■ **Task goal**:
Reproduce this listing in full.

■ **Data block**:
»»

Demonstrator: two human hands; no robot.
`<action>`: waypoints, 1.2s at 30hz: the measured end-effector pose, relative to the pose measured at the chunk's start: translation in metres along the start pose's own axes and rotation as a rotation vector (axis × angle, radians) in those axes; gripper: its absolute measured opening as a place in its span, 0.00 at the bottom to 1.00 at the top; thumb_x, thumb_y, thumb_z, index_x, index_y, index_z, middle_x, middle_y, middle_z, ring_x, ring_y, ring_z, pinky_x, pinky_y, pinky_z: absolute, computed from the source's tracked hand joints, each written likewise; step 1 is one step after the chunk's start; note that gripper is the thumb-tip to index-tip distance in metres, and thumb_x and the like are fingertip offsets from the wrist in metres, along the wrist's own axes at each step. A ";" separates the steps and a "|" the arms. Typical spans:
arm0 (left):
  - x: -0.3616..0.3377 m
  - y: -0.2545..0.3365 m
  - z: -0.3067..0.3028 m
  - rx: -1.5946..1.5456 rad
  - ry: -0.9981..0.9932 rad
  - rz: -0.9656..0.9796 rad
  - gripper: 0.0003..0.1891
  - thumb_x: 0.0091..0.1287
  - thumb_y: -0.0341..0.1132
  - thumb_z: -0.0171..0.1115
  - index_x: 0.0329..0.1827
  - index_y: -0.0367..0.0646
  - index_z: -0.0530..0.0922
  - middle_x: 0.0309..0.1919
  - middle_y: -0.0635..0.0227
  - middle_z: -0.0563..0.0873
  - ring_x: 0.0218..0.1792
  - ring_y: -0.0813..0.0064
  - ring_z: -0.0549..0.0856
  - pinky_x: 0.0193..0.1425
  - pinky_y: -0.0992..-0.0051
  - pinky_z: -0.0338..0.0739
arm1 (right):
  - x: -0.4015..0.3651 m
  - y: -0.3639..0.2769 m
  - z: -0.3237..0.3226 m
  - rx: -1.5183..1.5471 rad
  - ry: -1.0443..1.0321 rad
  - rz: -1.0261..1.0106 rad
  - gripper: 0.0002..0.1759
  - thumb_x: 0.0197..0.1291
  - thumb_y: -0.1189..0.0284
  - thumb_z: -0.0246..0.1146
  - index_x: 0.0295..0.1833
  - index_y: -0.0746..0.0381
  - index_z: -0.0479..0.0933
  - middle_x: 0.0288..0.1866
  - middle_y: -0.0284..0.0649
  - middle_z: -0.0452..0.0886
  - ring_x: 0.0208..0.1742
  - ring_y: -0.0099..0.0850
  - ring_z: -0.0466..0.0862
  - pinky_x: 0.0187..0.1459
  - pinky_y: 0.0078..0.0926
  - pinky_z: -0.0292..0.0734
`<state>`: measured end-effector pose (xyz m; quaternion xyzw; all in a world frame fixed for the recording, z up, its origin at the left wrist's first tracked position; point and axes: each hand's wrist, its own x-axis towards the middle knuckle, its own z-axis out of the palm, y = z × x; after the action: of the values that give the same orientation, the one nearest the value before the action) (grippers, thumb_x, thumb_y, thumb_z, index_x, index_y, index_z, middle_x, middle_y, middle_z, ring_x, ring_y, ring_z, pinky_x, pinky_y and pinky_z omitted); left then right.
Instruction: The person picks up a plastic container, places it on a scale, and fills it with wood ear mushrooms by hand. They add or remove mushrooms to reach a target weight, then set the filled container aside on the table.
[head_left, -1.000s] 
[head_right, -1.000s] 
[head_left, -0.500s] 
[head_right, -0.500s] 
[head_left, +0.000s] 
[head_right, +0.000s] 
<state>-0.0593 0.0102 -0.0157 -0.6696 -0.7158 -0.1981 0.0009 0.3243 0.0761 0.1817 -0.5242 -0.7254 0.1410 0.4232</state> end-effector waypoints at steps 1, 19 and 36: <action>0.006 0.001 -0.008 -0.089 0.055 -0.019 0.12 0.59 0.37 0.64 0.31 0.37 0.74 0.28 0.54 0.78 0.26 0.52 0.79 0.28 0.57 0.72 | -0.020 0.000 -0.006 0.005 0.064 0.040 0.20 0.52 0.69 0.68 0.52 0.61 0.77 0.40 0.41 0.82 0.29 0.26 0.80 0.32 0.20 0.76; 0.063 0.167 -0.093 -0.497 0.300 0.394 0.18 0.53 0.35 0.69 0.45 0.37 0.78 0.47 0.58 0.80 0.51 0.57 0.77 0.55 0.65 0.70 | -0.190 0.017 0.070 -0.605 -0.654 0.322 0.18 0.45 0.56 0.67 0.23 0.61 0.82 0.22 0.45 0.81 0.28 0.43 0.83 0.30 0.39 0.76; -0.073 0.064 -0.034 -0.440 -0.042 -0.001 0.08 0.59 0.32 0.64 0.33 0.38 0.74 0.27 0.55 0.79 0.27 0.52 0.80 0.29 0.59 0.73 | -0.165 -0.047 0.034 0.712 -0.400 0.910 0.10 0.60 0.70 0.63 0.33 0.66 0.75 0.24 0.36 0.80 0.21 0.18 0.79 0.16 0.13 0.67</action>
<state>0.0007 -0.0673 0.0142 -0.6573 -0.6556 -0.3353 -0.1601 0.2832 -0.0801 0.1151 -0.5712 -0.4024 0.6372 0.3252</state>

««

■ **Output for this exercise**:
Demonstrator: two human hands; no robot.
`<action>`: waypoints, 1.2s at 30hz: the measured end-effector pose, relative to the pose measured at the chunk's start: translation in metres along the start pose's own axes and rotation as a rotation vector (axis × angle, radians) in those axes; gripper: its absolute measured opening as a place in its span, 0.00 at the bottom to 1.00 at the top; thumb_x, thumb_y, thumb_z, index_x, index_y, index_z, middle_x, middle_y, middle_z, ring_x, ring_y, ring_z, pinky_x, pinky_y, pinky_z: absolute, computed from the source's tracked hand joints, each written likewise; step 1 is one step after the chunk's start; note that gripper is the thumb-tip to index-tip distance in metres, and thumb_x and the like are fingertip offsets from the wrist in metres, along the wrist's own axes at each step. A ";" separates the steps and a "|" the arms. Typical spans:
arm0 (left):
  - x: -0.3616..0.3377 m
  - y: -0.2545..0.3365 m
  - z: -0.3067..0.3028 m
  - rx: -1.5946..1.5456 rad
  - ry: -0.9981..0.9932 rad
  - rz: -0.9656..0.9796 rad
  - gripper: 0.0003..0.1891
  - thumb_x: 0.0091..0.1287
  - thumb_y: -0.0341..0.1132
  - thumb_z: -0.0171..0.1115
  - index_x: 0.0329..0.1827
  - index_y: -0.0367..0.0646
  - index_z: -0.0530..0.0922
  - middle_x: 0.0309..0.1919
  - middle_y: -0.0635..0.0227
  - middle_z: -0.0563..0.0873
  - ring_x: 0.0218..0.1792
  - ring_y: -0.0813..0.0064
  - ring_z: -0.0549..0.0856
  - pinky_x: 0.0193..0.1425
  - pinky_y: -0.0992..-0.0051
  - pinky_z: -0.0338..0.0739
arm1 (right):
  - x: -0.4015..0.3651 m
  - y: -0.3639..0.2769 m
  - z: -0.3237..0.3226 m
  - rx: -1.5183..1.5471 rad
  - ry: -1.0443..1.0321 rad
  - rz: -1.0261..1.0106 rad
  - gripper: 0.0002..0.1759
  - thumb_x: 0.0197..0.1291
  - thumb_y: -0.1189..0.0284
  - thumb_z: -0.0246..0.1146
  - index_x: 0.0295..0.1833
  - index_y: -0.0746..0.0381
  - index_z: -0.0479..0.0933
  - middle_x: 0.0288..0.1866
  - middle_y: -0.0284..0.0649
  - middle_z: -0.0452..0.0886
  - ring_x: 0.0208..0.1742
  - ring_y: -0.0099..0.0850
  - ring_z: -0.0466..0.0862
  - pinky_x: 0.0187..0.1459
  - pinky_y: 0.0078..0.0926
  - pinky_z: -0.0292..0.0734
`<state>`: measured end-effector pose (xyz m; quaternion xyzw; all in a world frame fixed for the recording, z up, its origin at the left wrist's first tracked position; point and axes: each hand's wrist, its own x-axis towards the middle knuckle, its own z-axis out of the palm, y = z × x; after the action: of the values that give the same orientation, the one nearest the value before the action) (grippers, thumb_x, thumb_y, thumb_z, index_x, index_y, index_z, middle_x, middle_y, middle_z, ring_x, ring_y, ring_z, pinky_x, pinky_y and pinky_z omitted); left then right.
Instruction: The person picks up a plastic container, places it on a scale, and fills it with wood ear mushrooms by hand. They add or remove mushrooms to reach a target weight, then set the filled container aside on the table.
[head_left, -1.000s] 
[head_right, -1.000s] 
[head_left, -0.500s] 
[head_right, -0.500s] 
[head_left, +0.000s] 
[head_right, +0.000s] 
<state>-0.0593 0.0102 -0.0157 -0.6696 -0.7158 -0.1981 0.0009 0.3243 0.0761 0.1817 -0.5242 -0.7254 0.1410 0.4232</state> end-effector waypoints at steps 1, 19 and 36: <action>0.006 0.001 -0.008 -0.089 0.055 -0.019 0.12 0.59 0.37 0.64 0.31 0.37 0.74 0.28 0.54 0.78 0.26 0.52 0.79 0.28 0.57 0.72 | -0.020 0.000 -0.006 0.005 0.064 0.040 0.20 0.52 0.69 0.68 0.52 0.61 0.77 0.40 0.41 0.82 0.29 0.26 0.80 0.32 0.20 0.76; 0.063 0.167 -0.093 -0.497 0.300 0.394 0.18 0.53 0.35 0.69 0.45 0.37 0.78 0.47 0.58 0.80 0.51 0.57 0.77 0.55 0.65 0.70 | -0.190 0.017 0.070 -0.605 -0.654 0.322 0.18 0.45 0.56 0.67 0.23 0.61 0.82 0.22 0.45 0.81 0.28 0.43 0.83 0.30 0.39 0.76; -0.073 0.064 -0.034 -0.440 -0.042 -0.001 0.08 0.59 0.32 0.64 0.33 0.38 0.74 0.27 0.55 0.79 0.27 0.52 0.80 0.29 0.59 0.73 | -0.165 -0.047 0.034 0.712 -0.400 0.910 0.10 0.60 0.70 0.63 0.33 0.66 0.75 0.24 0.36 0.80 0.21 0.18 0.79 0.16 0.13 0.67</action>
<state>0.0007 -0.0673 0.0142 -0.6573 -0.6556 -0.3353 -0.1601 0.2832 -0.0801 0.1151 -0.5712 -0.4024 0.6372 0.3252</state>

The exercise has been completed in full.